Presión internacional y cambio de postura
El ex primer ministro Petr Fiala (ODS), impulsor de la iniciativa, aseguró que su continuidad se debe sobre todo a la presión de los socios extranjeros. “El nuevo gobierno no quiere participar activamente, simplemente deja que el proyecto continúe. Es una pena, porque fue un éxito diplomático para nuestro país”, declaró.
Antes de las elecciones, Babiš prometió cancelar la iniciativa, alegando problemas de costes y calidad de la munición. Sin embargo, tras llegar al poder, optó por no bloquearla, aunque sí retiró la contribución financiera checa.
Críticas por falta de compromiso
Fiala comparó esta decisión con la reciente negativa de la República Checa, Hungría y Eslovaquia a participar en las garantías financieras del préstamo europeo de 90.000 millones de euros a Ucrania. “En diplomacia no se puede exigir apoyo constante y no ofrecer nada a cambio. Tarde o temprano, esta falta de seriedad pasará factura”, advirtió.
Defensa de la iniciativa
La exministra de Defensa Jana Černochová (ODS) celebró la continuidad del proyecto y recordó que sin él la capacidad defensiva de Ucrania se vería seriamente amenazada. “Es positivo para Ucrania, para nuestra reputación y para nuestra industria de defensa. Además, deja en evidencia la hipocresía del actual gobierno”, afirmó.
Según Černochová, la contribución checa estaba alineada con los compromisos de la OTAN. “Si el gobierno decide no cumplirlos con recursos propios, es su responsabilidad”, añadió.
“Solidaridad poco entusiasta”
El exministro de Asuntos Europeos Martin Dvořák (STAN) valoró que el país siga formando parte de la “coalición de los dispuestos”, pero criticó la actitud del Ejecutivo. “No enviamos soldados, no cancelamos formalmente la iniciativa, pero dejamos de contribuir a ella. Esa solidaridad tibia no genera ni respeto entre los aliados ni más seguridad para Europa”, señaló.
Reacciones políticas
El presidente del Partido Pirata, Zdeněk Hřib, calificó la continuidad de la iniciativa como una buena noticia, aunque expresó dudas sobre la coherencia del primer ministro. “Apoyar a Ucrania significa proteger nuestra propia seguridad”, escribió en la red social X.
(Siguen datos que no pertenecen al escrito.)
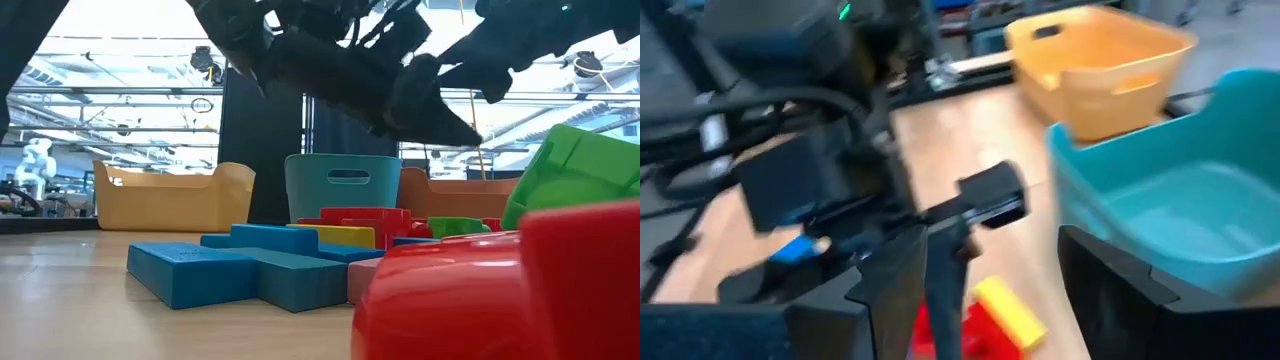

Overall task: Sort blocks by size
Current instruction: Put the orange arch block into the orange bin

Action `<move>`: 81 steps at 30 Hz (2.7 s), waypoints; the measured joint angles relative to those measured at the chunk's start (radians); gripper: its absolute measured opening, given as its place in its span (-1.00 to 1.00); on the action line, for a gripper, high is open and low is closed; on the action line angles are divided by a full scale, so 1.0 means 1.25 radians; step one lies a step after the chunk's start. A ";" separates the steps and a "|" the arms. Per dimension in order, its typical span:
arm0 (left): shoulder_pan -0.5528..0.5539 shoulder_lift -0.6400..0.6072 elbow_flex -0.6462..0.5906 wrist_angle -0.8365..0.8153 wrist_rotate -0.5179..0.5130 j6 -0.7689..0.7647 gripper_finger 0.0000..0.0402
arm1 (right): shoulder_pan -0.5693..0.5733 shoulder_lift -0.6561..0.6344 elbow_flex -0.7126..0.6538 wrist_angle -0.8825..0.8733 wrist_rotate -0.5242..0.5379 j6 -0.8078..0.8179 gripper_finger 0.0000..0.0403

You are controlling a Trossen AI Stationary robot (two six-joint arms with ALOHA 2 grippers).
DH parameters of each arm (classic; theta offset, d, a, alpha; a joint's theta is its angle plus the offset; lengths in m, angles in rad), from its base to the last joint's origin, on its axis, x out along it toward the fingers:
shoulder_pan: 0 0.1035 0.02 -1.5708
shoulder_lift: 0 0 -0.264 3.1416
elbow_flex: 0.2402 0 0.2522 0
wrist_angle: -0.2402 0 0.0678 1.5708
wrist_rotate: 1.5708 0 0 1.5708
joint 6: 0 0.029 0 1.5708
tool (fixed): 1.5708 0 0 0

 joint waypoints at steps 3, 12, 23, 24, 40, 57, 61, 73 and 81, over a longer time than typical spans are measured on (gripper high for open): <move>-0.013 0.000 0.010 0.002 0.019 0.002 -0.04 | 0.053 0.028 0.000 0.000 0.000 0.025 0.05; -0.043 0.000 0.011 -0.064 0.123 -0.001 -0.04 | 0.204 0.206 0.000 0.014 0.055 0.148 0.05; -0.097 0.000 0.011 -0.228 0.134 -0.007 -0.04 | 0.296 0.349 0.000 0.118 -0.066 0.052 0.05; -0.100 0.000 0.011 -0.233 0.134 -0.018 -0.04 | 0.296 0.356 0.000 0.121 -0.082 0.035 0.05; -0.110 0.000 0.011 -0.232 0.122 -0.130 -0.04 | 0.217 0.473 0.000 0.242 -0.317 -0.161 0.05; -0.110 0.000 0.011 -0.237 0.118 -0.131 -0.04 | 0.172 0.534 0.000 0.298 -0.388 -0.209 0.05; -0.110 0.000 0.011 -0.237 0.117 -0.131 -0.04 | 0.172 0.540 0.000 0.299 -0.389 -0.209 0.05; -0.109 0.000 0.011 -0.236 0.112 -0.131 -0.04 | 0.165 0.638 0.000 0.375 -0.430 -0.206 0.05; -0.109 0.000 0.011 -0.236 0.093 -0.130 -0.04 | 0.131 0.636 0.000 0.379 -0.429 -0.186 -0.04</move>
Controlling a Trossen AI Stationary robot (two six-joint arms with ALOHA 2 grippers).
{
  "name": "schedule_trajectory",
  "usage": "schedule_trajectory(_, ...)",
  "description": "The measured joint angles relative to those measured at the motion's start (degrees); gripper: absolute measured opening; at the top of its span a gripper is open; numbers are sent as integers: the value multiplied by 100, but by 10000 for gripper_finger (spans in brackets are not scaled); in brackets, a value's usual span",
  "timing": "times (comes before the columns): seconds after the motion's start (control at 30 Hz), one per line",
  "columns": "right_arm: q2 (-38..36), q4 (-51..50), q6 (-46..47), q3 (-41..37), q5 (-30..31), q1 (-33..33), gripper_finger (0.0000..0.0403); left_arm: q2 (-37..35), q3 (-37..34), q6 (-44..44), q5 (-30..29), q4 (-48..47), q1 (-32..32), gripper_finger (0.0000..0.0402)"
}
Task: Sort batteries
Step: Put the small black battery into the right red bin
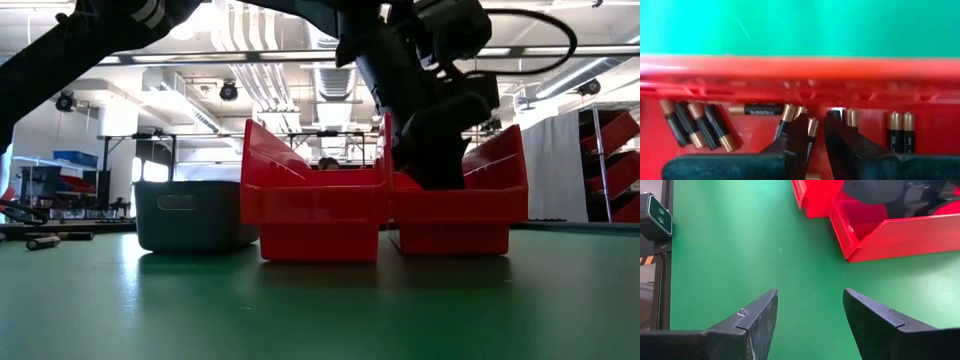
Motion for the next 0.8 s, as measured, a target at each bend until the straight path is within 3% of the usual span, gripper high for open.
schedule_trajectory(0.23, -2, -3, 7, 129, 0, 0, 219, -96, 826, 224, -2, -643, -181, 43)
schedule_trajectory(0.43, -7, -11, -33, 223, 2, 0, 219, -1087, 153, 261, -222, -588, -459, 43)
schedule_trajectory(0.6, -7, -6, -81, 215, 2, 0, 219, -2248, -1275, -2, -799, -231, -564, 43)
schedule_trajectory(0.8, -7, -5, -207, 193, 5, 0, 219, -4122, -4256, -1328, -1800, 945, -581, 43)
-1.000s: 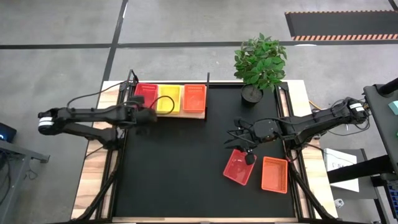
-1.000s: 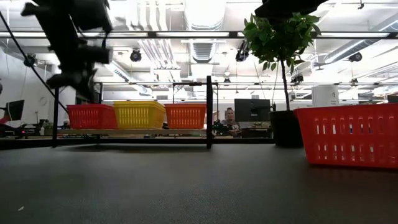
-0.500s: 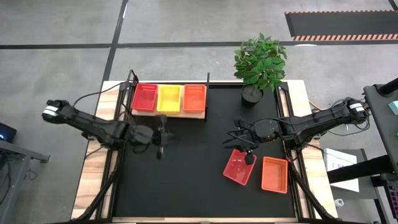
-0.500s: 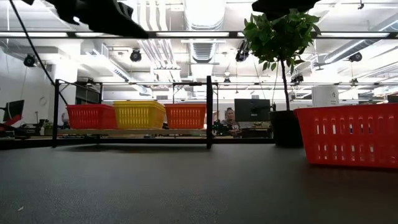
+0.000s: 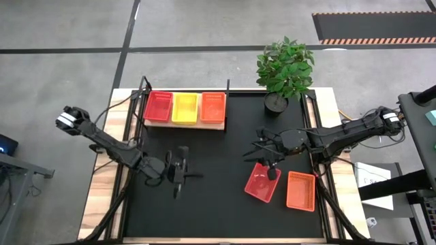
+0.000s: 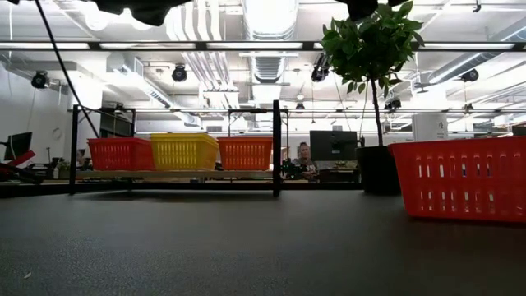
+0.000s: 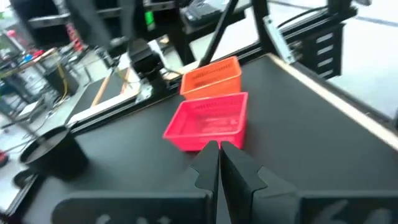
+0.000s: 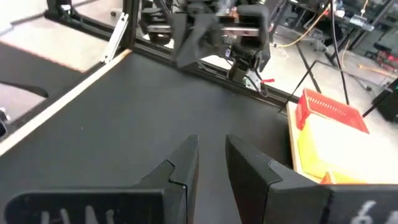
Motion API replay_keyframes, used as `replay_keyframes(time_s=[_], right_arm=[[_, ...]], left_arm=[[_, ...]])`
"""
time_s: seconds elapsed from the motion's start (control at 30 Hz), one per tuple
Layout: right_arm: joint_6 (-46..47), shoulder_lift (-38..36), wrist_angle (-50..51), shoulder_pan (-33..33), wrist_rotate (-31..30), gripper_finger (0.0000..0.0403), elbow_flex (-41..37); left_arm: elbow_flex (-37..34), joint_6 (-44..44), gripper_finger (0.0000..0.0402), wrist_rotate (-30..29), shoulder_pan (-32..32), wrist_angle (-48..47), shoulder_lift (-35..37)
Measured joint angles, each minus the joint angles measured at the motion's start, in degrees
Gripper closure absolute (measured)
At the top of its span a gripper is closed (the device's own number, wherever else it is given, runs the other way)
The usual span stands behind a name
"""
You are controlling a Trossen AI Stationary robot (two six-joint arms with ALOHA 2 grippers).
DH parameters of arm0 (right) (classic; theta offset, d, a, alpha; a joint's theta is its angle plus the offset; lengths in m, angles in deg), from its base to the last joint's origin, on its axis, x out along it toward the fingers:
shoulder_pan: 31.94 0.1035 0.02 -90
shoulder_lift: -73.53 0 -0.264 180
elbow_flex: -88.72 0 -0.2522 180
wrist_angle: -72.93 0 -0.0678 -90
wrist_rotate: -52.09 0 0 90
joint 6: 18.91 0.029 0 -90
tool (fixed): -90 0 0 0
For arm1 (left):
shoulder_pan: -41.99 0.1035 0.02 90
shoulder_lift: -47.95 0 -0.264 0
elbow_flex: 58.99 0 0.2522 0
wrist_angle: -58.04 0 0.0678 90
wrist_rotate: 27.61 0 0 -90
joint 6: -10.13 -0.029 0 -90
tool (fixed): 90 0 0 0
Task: Stack baskets on shelf by color
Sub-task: Stack the red bin on top of the other red bins on the shelf
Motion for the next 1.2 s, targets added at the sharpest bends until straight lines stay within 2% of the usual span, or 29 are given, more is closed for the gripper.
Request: replay_keyframes(time_s=[0.23, 0.53, 0.73, 0.97, 1.2], right_arm=[[3.48, 0.00, -0.15, 1.36, 0.11, 0.0330, 0.00], [5.66, 0.00, -1.28, 7.60, 0.05, 0.0330, 0.00], [7.97, 1.28, -4.38, 10.85, -0.11, 0.0330, 0.00], [11.05, 6.98, -3.60, 12.02, -0.12, 0.0330, 1.24], [16.85, 10.84, 4.24, 12.02, -0.12, 0.0330, 5.51]], left_arm=[[-0.07, -0.21, 0.0402, -0.01, -1.33, 9.33, -6.71], [0.20, -1.88, 0.0402, 0.11, -1.22, 20.04, -14.53], [0.17, -1.56, 0.0401, 0.12, -1.28, 20.12, -14.49], [0.17, -1.42, 0.0401, 0.13, -1.28, 20.18, -13.51], [0.07, -1.40, 0.0401, 0.14, -1.28, 20.15, -13.29]])
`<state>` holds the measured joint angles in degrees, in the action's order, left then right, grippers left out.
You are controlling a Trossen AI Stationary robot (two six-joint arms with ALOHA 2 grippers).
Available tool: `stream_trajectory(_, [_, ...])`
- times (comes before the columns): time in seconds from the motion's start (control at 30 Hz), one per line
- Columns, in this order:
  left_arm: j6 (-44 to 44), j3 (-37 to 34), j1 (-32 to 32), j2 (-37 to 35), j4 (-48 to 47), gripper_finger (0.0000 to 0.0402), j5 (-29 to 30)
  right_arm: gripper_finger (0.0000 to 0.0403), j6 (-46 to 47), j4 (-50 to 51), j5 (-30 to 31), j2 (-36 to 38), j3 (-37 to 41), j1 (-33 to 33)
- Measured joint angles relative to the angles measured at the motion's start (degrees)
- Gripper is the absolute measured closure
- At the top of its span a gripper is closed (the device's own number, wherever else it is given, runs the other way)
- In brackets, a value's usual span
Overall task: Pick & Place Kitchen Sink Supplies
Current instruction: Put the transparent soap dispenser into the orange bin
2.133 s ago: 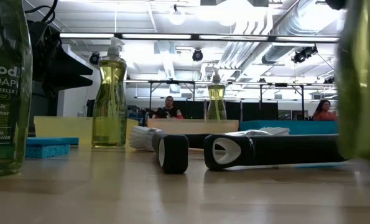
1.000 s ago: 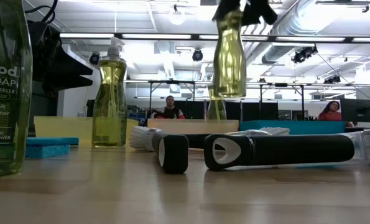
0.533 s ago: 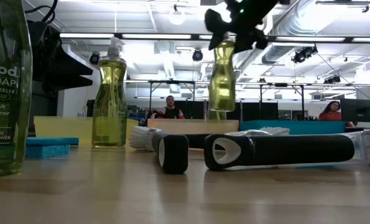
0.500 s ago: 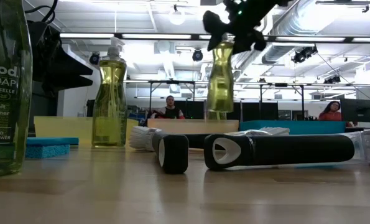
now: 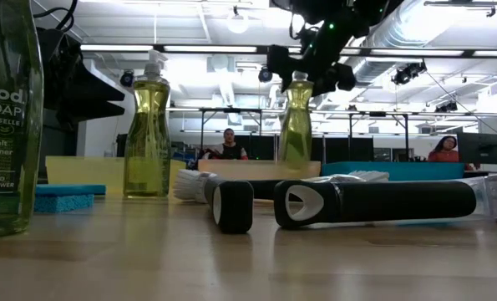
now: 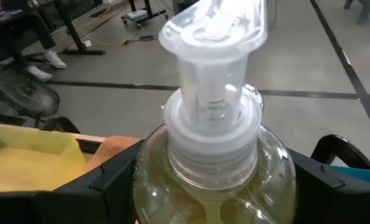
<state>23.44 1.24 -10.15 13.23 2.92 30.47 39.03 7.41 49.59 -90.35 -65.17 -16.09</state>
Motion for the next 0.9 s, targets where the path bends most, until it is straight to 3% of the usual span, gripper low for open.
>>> stream_trajectory(0.9, [0.0,0.0,0.0,0.0,0.0,0.0199,0.0,0.0122,6.1,2.2,3.0,-3.9,0.4,-0.9])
Desde TOP 09, Matěj Ondřej Havel consideró que el giro de Babiš responde a la presión pública e internacional. Aun así, subrayó que la iniciativa “ayuda de forma demostrable a proteger a Ucrania y refuerza la seguridad de toda Europa”.
El diputado Jan Bartošek (KDU-ČSL) fue más contundente: “Es una vergüenza que Babiš utilizara irresponsablemente la iniciativa de municiones en su campaña electoral”.
Resultados de la iniciativa
La República Checa coopera principalmente con los Países Bajos y Dinamarca. En 2024, Ucrania recibió 1,8 millones de proyectiles, y más de cuatro millones desde el inicio del programa.
Según el exministro de Exteriores Jan Lipavský (ODS), los donantes internacionales aportaron unos 100.000 millones de coronas checas, mientras que la contribución checa osciló entre los dos y tres mil millones.
Un papel reducido, pero clave
Aunque el nuevo gobierno ha optado por un papel más limitado, la iniciativa sigue siendo un pilar importante del apoyo europeo a Ucrania frente a la agresión rusa. La decisión de Praga refleja un equilibrio delicado entre política interna, presión internacional y compromisos de seguridad.